Most NFL rosters are currently upwards of 80 men, and need to be whittled down to 53 by the end of August.
Inevitably, someone's going to get the axe.
This being an uncapped year, no one is safe. If you underperform, have a history of injuries, or just aren't a fit, you could be the next one gone.
Here's a list of ten players in the AFC East that could be saying goodbye to their teammates before the start of the season.
A highly-touted, third-round selection in 2008, Shawn Crable came to an organization that featured veterans at outside linebacker. He spent the first two seasons of his career banged up, and is coming back to a team that is looking for him to step in smoothly.
This could be a make-or-break year for Crable, if he even makes it past training camp and onto the field.

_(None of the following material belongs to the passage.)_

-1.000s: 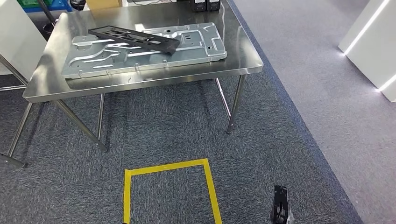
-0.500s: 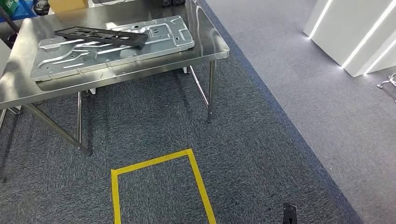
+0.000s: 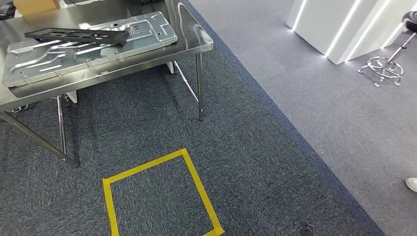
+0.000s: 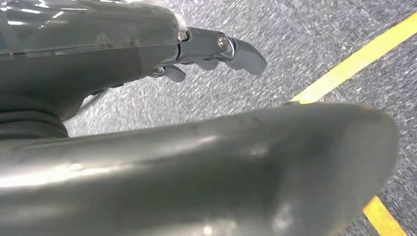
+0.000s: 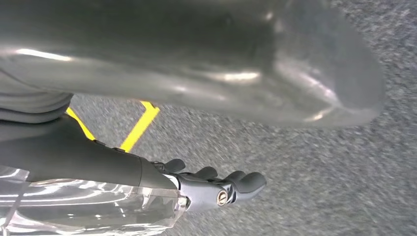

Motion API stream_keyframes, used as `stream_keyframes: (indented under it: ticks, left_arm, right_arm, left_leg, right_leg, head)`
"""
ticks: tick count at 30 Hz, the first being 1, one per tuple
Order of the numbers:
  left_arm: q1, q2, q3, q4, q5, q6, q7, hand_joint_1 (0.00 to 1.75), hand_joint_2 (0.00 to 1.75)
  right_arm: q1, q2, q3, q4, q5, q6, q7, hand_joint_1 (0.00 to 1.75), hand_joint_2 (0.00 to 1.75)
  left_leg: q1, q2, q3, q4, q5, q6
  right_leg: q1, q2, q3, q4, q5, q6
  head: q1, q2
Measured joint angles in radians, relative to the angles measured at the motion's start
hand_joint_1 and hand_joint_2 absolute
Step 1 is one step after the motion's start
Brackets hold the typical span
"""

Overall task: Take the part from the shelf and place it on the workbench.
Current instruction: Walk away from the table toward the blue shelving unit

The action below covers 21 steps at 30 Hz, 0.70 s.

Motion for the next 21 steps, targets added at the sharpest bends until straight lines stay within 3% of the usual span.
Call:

Much like Crable, Wheatley has been injured for much of the first two years of his career. He hasn't exactly had much of a chance to show his stuff, but that may be part of the problem.
The Patriots currently have a lot of depth at cornerback, and there may barely be enough room for Wheatley on the roster.
Fragile Fred spent most of last year off the field and on the injured list.
New England has a loaded stable of running backs that includes much younger options in Laurence Maroney and BenJarvus Green-Ellis. Even Kevin Faulk and Sammy Morris are younger and less injury prone than Taylor.
My feeling is that Taylor’s time may be close to up.
Through legal trouble and ineffective play, the Buffalo Bills have stuck by Lynch’s side. Now, with three highly-capable backs seemingly ahead of him—C.J. Spiller, Fred Jackson, and Chad Simpson—Buffalo’s patience could be wearing thin.
Add to that Chan Gailey’s comments that Lynch doesn’t seem to be studying the playbook, and the former first-rounders time could be running short.
The 2006 second-round selection showed potential in his first year, taking three of his 13 receptions for touchdowns, but has hauled in one reception since then.
Jackson spent 2009 on the practice squad, and although there aren’t many receivers on the roster who could be considered better options at this point, you’d better believe those roster spots at receiver won’t be given up without a fight.
In an uncapped year, teams don't have to worry so much about cutting their high-priced players because that money won't count against their salary cap.
After Jairus Byrd's nine interception outing in '09, Whitner may be on his way out in Buffalo.
Perhaps if Turner could get off the line of scrimmage, he’d make an effective wide receiver. He failed to tally a reception, while Brian Hartline—drafted a round later than Turner—made a good impact in his rookie year.
Turner has problems creating separation, though, and can’t break through in a receiving corps that features four locks to start.
Unfortunately, there’s no roster spot for Wildcat specialists (yet). Tony Sparano has made it clear, too, that White needs to prove he can be a quarterback at this level, or a position change may be in his future.
The only problem is that the receiving corps is mostly figured out. White needs to make a huge impression as a quarterback or prove that his versatility as a Wildcat player makes him worth a roster spot as a receiver.
In 2007, Clemens had an opportunity to set himself as the starter in New York. He didn't do a whole lot to win the job, and the Jets went after Brett Favre that year in a trade. When Favre retired (again), it appeared as though Clemens' time had come, and then the Jets drafted Mark Sanchez with the fifth overall pick.
Unproven backups are often considered dead weight, and with guys like Eric Ainge and Kevin O'Connell waiting in the wings, Clemens' time could be up.
Two seasons have passed, and Gholston still has no sacks or interceptions. Not even Rex Ryan could get anything out of him last year, so Gholston must be reaching the end of his rope.
After generating a ton of buzz during his 2008 Scouting Combine performance, Gholston looks more like a workout warrior, and appears to be on the fast track to bustville.